If you are not fast, you are vulnerable. This product development story is an example of a new product that was just that, something completely new to the market and not just a copycat with a couple of new features. The product solved a real-world problem, had an incredible pay-back timeline for the customer and had very good IP Protection. As a small business (the target customer), this product actually started saving you money after about week 4 of owning it. A no-brainer as they say. A true solution product, which are pretty rare in my experience. Let’s crack the Champagne!

Not so fast.

Sometimes good IP Protection can make you a bit lazy or worse, cocky. After all, IP protection is expensive, time-consuming, and sold to you as protection, so why wouldn’t you feel confident once you receive your new patent? Because you are not really protected yet. Good IP protection generally starts the next phase of your product development timeline, showing your product to the world and bringing it to market. Make no mistake, if you have created a winner there are some people who want what you have and I don’t mean they want to buy from you. They will pour resources into reverse engineering your product and they will try to get around your patent. Even when you have the legal upper hand with patent rights, you are still in a race. The time to speed things up is right now!
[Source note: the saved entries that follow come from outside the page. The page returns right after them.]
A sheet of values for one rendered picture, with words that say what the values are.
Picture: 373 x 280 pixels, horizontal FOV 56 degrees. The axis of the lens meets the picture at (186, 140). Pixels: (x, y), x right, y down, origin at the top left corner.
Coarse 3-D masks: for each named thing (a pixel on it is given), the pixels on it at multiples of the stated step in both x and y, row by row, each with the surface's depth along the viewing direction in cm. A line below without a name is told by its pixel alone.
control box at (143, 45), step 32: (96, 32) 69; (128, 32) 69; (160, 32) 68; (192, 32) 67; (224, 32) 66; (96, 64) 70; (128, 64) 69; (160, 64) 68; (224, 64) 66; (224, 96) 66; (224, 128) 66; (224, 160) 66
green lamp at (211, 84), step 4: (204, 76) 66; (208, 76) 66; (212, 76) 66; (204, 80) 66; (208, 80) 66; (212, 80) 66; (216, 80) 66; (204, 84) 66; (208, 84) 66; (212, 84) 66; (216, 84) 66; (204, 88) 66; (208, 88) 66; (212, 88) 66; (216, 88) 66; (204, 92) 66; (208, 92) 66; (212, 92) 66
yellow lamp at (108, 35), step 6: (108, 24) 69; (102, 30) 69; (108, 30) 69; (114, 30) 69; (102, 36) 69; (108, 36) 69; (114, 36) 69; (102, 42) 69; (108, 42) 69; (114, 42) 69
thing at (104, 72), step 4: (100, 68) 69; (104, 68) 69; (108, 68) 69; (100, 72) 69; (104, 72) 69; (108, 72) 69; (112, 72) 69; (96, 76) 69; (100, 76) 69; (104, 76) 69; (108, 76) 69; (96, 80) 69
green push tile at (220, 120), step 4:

So, that awesome product I was talking about earlier. In this case, after IP protection was established our client started to take the product to the market. Trade shows in North America and Europe, meeting with distributors in North America and Europe, creating a website for direct sales to end-use customers, all the things one should do. Distributor meetings were awesome, they immediately saw that this was a winner and before too long a major distribution deal was signed. So, strong IP protection and a distributor deal, great, let’s start selling.

The problems started when they couldn’t deliver on final production product in a timely manner. They got 90% of the way and stumbled at the end. Too many revisions, too much tinkering, too much looking for perfection. How do you know what perfection is with something brand new? You don’t, at some point, you have to launch and the market will tell you how perfect your product is. The prototype version 1.0 worked just fine and should have been sold as the final design as the market would have accepted it even if it wasn’t perfect because the product solved a problem and paid for itself very quickly.

Long story short, the result of all the delays was that the distributor lost patience and confidence in the patent holder. They simply did not believe that the patent holder would ever get the product to market so they filed their own patent (going around existing patent) and brought the product to market themselves. Did they fully go around the patent in a way that could not be challenged? No way. In my opinion, they were clearly in breach of the patent and patently cheating. But by now it didn’t really matter, the rightful patent holders did not execute properly and they had no cash left for a patent fight. If the rightful patent holders would have sped up their product development, stopped tinkering and simply launched they would have been OK. Would they have had some manufacturing issues to sort out? Of course, but that is normal and part of product development. At some point, you have to say go and enter the market first to establish your rights.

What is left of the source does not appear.